The scRNA-Seq and CyTOF datasets had been previously annotated, and the published annotations were retained as gold standard annotations. Both datasets were filtered to exclude cells with unclassified or uncertain annotations. Furthermore, subsets of cells that were extremely rare in the scRNA-Seq dataset (frequency less than 0.05%) and for which there was no overlapping features to identify them (namely reticulocyte and mast cells) were also removed prior to the integration. The scRNA-Seq and CITE-Seq datasets were further filtered to exclude low-quality cells based on i) number of genes, ii) number of features of ADT, iii) number of total UMI (RNA) or iv) number of total UMI of ADT lower than 0.001 of their relevant distributions. As this dataset is a subset of the published dataset (containing only the overlapping samples between scRNA-Seq and CyTOF), the raw RNA-Seq values were downloaded and re-integrated to mitigate batch effects. The batch correction was performed using the Seurat v3 canonical correlation analysis (CCA) anchor based method14 on 89 samples (after the exclusion of 2 samples with less than 80 cells), with the healthy controls as a reference. The published cell annotations which were created from expert immunological knowledge using data from all three modalities (GEX, ADT and VDJ)12 from the COMBAT Consortium were used for comparisons and the data was not re-clustered. The ADT dataset contained normalised values (normalisation using the DSB algorithm,15 details in Ahern et al.12) for 192 ADT tags, of which 39 had an equivalent CyTOF antibody.
The CyTOF dataset contained batch corrected and transformed values (arcsinh, with cofactor 5), for a panel of 45 markers (details for the batch correction can be found in Ahern et al.12). From those, 40 had an equivalent gene sequenced in the mRNA data (Table 1) and were used for the integration. The IgA and IgG antibodies had very poor staining in the mass cytometry experiment and were not included in any analysis. One channel included a combination of antibodies for IgD and TCRgd that was not used for the integration of the major cell types but was used for the integration of the B cells.

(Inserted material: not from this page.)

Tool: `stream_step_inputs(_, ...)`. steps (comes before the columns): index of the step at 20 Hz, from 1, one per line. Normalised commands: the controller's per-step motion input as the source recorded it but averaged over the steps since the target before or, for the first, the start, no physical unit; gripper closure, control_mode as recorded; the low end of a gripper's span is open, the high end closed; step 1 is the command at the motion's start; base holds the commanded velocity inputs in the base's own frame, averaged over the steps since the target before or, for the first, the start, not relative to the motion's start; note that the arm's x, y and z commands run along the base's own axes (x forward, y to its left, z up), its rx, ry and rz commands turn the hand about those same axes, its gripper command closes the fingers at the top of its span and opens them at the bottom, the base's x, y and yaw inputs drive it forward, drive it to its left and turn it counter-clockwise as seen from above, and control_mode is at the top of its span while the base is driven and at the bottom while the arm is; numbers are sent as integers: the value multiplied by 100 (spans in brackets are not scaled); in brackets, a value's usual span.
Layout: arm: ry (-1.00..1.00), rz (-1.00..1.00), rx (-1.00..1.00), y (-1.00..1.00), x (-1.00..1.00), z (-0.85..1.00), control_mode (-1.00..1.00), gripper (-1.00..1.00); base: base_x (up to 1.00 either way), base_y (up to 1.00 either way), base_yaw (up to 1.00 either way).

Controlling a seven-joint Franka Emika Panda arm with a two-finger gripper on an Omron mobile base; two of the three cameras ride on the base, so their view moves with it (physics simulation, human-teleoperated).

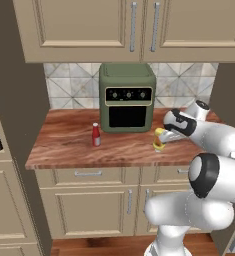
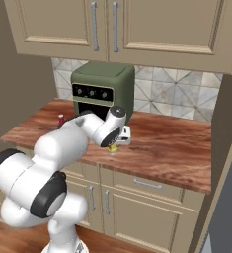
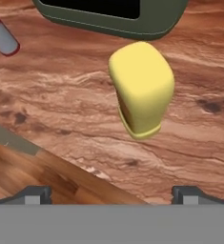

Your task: Place the mustard and ketchup from the counter to the top shelf of the fridge. If the existing items in the fridge are on the top shelf, move them to other shelves.

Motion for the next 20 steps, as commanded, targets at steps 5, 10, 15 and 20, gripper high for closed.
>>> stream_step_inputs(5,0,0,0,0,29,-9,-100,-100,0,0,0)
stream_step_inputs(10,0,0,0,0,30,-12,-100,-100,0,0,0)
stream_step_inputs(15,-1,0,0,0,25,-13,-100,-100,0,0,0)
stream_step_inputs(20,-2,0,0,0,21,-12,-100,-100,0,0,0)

The gene names that correspond to the proteins from the mass cytometry (CyTOF) dataset and to the antibody derived tags (ADT) names from the COMBAT and refPBMC datasets.

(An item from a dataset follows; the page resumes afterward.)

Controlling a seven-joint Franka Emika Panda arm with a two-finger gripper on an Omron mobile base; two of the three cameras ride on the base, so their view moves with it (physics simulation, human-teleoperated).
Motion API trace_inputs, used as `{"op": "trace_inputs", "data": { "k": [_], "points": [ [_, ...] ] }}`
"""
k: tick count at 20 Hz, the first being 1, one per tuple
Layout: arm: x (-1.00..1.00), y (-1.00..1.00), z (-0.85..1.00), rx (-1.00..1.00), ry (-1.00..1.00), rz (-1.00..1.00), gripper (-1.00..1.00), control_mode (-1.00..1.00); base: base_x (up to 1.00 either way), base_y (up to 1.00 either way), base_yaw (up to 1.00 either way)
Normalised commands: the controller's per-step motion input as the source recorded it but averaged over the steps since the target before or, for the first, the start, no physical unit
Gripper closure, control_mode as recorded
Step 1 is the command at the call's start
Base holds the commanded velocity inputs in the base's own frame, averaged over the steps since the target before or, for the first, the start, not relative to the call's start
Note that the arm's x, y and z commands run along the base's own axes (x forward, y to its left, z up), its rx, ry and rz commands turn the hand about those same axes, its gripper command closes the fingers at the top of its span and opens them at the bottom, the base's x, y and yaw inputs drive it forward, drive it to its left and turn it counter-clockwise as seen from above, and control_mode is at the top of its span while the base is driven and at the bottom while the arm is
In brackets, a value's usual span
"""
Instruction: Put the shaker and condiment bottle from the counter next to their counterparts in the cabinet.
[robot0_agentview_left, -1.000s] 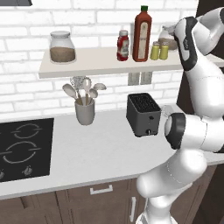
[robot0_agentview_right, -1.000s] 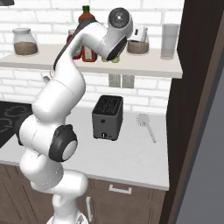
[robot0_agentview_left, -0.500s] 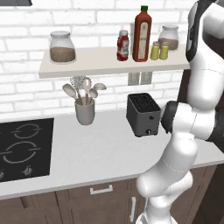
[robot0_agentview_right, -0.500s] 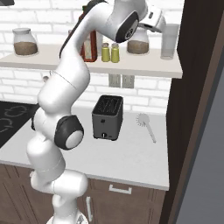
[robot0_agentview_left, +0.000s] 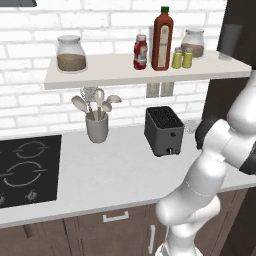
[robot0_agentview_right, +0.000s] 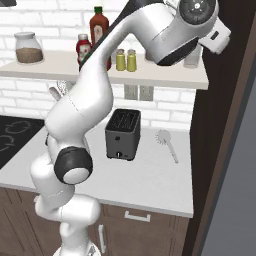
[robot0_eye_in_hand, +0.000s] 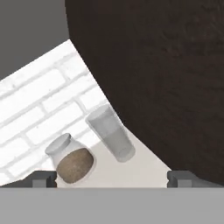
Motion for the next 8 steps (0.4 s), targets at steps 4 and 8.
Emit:
{"op": "trace_inputs", "data": {
  "k": [4,8],
  "points": [
    [-1.0,-0.67,0.0,0.34,-0.43,0.05,-1.0,-1.0,0.0,0.0,0.0],
    [-1.0,-0.54,0.1,0.34,-0.48,0.06,-1.0,-1.0,0.0,0.0,0.0]
  ]
}}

For the B cell datasets, we extracted all cells from the scRNA-Seq that had been annotated as B cells (32,728 cells) and performed a batch correction with the healthy controls as a reference using Seurat v314 (89 samples after the exclusion of 2 samples with less than 80 cells). For the CyTOF dataset we subsampled 700 B cells per sample (57,159 cells).
Human PBMC Atlas datasets
The processed (after cellranger and QC) and annotated cell count matrices and the metadata of the scRNA-Seq was downloaded from the GEO database (GEO accession GS164378). The normalised and processed data object for the 3prime CITE-Seq dataset (ADT) was downloaded from https://atlas.fredhutch.org/data/nygc/multimodal/pbmc_multimodal.h5seurat (from here on named refPBMC). For the scRNA-Seq, each of the 24 samples were individually log normalised and scaled with linear regression of the covariate nUMI. To identify shared cell types across samples, batch correction and sample integration was performed for donor and time across 24 samples using the Seurat v3 Log normalize anchor based reciprocal PCA (RPCA) workflow with the unvaccinated samples (Day 0 samples) designated as the reference dataset, with 50 PCA dimensions and 3000 highly variable genes.

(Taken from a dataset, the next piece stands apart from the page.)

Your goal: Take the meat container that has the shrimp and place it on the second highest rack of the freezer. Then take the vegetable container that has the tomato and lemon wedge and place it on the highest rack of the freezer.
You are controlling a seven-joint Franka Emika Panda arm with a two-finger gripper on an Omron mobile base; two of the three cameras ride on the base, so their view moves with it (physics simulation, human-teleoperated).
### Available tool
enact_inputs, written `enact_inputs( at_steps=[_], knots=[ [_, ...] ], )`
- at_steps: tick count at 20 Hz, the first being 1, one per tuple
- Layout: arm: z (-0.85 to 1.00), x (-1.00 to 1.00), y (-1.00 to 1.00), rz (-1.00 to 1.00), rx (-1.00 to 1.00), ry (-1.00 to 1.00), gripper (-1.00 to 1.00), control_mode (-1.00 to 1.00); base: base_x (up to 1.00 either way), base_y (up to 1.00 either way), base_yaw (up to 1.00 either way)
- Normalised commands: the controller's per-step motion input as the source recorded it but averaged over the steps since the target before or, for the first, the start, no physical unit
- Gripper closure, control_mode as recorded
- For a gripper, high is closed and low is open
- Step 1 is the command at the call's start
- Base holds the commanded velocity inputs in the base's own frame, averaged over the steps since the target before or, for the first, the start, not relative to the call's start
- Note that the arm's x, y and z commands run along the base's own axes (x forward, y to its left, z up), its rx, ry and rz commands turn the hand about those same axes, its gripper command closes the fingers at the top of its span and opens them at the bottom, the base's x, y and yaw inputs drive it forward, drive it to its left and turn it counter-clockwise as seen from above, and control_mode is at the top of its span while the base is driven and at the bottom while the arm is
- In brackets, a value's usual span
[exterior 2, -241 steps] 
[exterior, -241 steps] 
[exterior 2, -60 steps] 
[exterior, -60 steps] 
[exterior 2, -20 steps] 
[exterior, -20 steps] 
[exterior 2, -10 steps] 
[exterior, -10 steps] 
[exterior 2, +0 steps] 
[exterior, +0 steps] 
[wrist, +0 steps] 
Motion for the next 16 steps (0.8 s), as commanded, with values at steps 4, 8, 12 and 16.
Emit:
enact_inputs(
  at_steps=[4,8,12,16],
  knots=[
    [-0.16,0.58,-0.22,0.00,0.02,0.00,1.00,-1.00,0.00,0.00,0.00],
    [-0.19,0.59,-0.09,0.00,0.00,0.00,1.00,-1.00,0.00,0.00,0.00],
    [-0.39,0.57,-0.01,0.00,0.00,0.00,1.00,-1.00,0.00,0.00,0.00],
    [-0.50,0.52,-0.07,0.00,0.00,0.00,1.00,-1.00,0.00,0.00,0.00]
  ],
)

From the 161,764 cells, 146,480 cells were retained after filtering of cells annotated as doublets and those with less than 10 UMI counts for the common features between scRNA and CyTOF datasets. Additionally, the celltype.l2 annotations from the publication were renamed and grouped to best match the annotations from the COMBAT CyTOF dataset for visualisation and evaluation of the integration of the two modalities, but still included the cell-types exclusive to the refPBMC Atlas (erythroid cells, hematopoietic stem and progenitor cells-HSPCs, innate lymphoid cells-ILCs and platelets). The renamed annotations were: B (B naïve, B intermediate and B memory); CD4 (including all subclusters of CD4); CD8 (with all subclusters of CD8); dendritic cells (DCs) (ASDC, cDC1, cDC2, pDC); and NK (NK, NK Proliferating and NK CD56 Bright).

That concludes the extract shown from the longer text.